REALTORS® took their concerns over tax reform proposals to Capitol Hill on Wednesday, with Iona Harrison, chair of the National Association of REALTORS®’ Federal Taxation Committee, warning the Senate Finance Committee that they limit or nullify the tax incentives for homeownership.
Harrison said the proposals would actually raise taxes on millions of middle-class homeowners and reminded senators that a drop in home values following tax reform is a significant risk.
“Real estate is the most widely held category of assets that American families own, and for many Americans, it’s the largest portion of their family’s net worth,” Harrison testified, adding that 64 percent of American households are owner-occupied. “We believe that homeownership is not a special interest, but is rather a common interest.”
Although there is currently no legislation on the table to reform the tax code, concepts have emerged over the past year that would affect homeownership. Changes being considered include the elimination of the federal tax deduction for state and local taxes, a proposal to double the standard deduction—which would effectively nullify the value of the mortgage interest deduction for all but the highest-earning families—and a cap on the amount of mortgage interest that could be deducted.
Some critics of the real estate deductions claim they benefit only a small number of wealthy individuals. But during Harrison’s testimony, she presented some of the following data to show that the deductions are important for a large number of homeowners:
- 70 percent of the value of real property tax deductions in 2014 went to taxpayers with incomes less than $200,000.
- 53 percent of individuals claiming the itemized deduction for real estate taxes in 2014 earned less than $100,000.
- 32.7 million tax filers claimed a deduction for mortgage interest in 2015.
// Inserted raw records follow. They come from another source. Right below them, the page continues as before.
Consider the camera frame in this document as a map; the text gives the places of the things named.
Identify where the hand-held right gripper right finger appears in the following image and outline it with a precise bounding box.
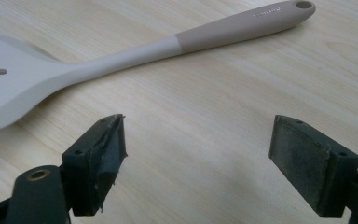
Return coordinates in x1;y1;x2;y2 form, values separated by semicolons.
268;114;358;218

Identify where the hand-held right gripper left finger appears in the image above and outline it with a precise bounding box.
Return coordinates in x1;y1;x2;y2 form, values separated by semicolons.
61;113;128;217

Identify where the white slotted spatula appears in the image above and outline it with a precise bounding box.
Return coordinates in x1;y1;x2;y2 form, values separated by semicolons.
0;0;317;135

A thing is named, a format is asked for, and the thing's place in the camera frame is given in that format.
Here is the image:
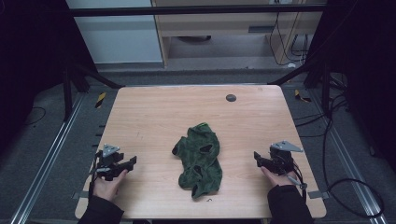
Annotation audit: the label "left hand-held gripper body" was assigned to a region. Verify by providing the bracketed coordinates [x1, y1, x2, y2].
[92, 143, 125, 182]

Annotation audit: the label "black hanging desk cables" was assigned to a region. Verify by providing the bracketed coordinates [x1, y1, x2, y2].
[268, 11, 310, 67]

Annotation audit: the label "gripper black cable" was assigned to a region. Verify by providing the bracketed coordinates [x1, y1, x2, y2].
[284, 160, 308, 202]
[88, 151, 101, 202]

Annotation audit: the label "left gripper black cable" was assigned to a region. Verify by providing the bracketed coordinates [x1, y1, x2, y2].
[88, 151, 101, 202]

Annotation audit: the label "black looped floor cable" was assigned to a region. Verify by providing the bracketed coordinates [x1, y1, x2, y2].
[293, 73, 386, 219]

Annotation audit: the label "dark curtain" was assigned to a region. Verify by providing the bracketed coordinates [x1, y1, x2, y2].
[306, 0, 396, 174]
[0, 0, 94, 153]

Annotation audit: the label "black metal stand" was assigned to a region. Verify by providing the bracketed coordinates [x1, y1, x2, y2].
[266, 57, 332, 118]
[61, 57, 126, 123]

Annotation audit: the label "green crumpled cloth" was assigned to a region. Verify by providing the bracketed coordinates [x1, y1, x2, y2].
[171, 121, 224, 201]

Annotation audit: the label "thin black floor cable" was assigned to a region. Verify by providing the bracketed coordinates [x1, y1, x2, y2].
[23, 105, 48, 127]

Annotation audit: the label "white cabinet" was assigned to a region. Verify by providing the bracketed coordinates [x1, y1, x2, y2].
[65, 0, 164, 65]

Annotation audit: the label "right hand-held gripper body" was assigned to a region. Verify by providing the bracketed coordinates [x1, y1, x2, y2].
[268, 140, 304, 175]

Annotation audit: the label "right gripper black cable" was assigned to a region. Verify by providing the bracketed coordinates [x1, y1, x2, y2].
[284, 160, 308, 202]

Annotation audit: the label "grey table bracket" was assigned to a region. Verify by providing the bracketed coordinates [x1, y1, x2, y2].
[307, 189, 330, 201]
[71, 190, 91, 201]

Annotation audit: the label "light wooden desk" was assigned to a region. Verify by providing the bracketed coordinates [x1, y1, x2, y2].
[150, 0, 325, 68]

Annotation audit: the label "person's right hand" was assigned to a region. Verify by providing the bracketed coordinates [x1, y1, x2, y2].
[260, 165, 297, 188]

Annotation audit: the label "yellow black striped tape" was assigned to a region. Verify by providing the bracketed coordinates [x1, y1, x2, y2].
[293, 89, 312, 104]
[94, 91, 107, 109]

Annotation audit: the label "person's left hand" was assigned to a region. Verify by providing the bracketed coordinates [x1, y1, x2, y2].
[92, 169, 129, 202]

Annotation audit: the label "aluminium floor rail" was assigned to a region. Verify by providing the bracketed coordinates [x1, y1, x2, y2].
[10, 92, 86, 224]
[309, 89, 389, 224]

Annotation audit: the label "black horizontal frame bar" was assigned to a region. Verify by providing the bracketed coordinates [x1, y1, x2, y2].
[65, 4, 329, 18]

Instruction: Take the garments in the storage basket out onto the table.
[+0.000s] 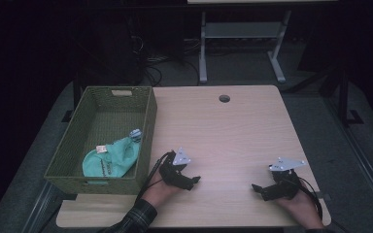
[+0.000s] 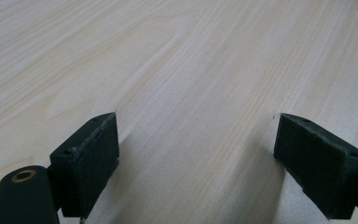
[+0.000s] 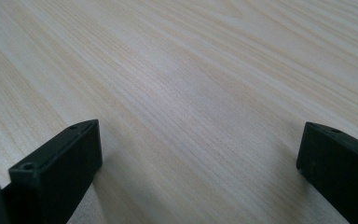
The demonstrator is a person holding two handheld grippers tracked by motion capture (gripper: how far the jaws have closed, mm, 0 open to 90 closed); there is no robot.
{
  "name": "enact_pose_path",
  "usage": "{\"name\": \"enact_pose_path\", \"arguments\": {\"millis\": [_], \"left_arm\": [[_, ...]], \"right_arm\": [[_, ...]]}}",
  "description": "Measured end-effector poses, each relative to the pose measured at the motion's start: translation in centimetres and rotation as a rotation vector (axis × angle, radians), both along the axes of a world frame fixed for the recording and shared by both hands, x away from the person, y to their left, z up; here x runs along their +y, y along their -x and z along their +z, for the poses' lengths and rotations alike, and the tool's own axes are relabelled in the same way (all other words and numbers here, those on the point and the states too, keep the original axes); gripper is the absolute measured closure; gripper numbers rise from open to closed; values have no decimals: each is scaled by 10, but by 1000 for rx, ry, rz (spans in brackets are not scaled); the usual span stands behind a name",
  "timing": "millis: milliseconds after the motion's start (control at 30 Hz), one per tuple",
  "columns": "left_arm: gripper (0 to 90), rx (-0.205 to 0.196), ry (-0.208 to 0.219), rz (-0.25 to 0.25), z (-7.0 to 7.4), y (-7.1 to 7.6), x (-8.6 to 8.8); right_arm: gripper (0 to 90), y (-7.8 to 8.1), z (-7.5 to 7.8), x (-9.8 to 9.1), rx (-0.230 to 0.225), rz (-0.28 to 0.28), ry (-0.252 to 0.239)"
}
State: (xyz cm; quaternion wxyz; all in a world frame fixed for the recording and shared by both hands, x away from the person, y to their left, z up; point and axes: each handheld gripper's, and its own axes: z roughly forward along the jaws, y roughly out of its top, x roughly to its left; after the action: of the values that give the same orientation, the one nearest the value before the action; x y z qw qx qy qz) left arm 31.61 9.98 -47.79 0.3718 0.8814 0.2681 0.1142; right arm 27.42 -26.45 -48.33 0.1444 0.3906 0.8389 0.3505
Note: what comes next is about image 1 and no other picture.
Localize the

- Half of taxpayers with mortgages of more than $500,000 have an adjusted gross income of less than $200,000, according to research conducted for NAR.
Harrison also reminded the Senate Financing Committee that tax reform in the past has brought unintended consequences for the economy. In 1986, Congress eliminated or significantly changed several tax provisions, including within real estate, in order to lower rates. But five years later, in 1991, the rates were increased. “Most of the eliminated tax provisions never returned, and in the case of real estate, a major recession followed,” Harrison said.
Though NAR supports tax reform, the association has said any effort must protect homeownership incentives. “Homeowners already pay 83 percent of all federal income taxes, and reform that raises their taxes is a failed effort,” Harrison testified. “NAR supports the goals of simplification and structural improvements for the tax system, and individual tax rates should be as low as possible while still providing for a balanced fiscal policy. We simply believe that to achieve these goals, Congress should commit first to doing no harm to the common interest that homeownership provides.”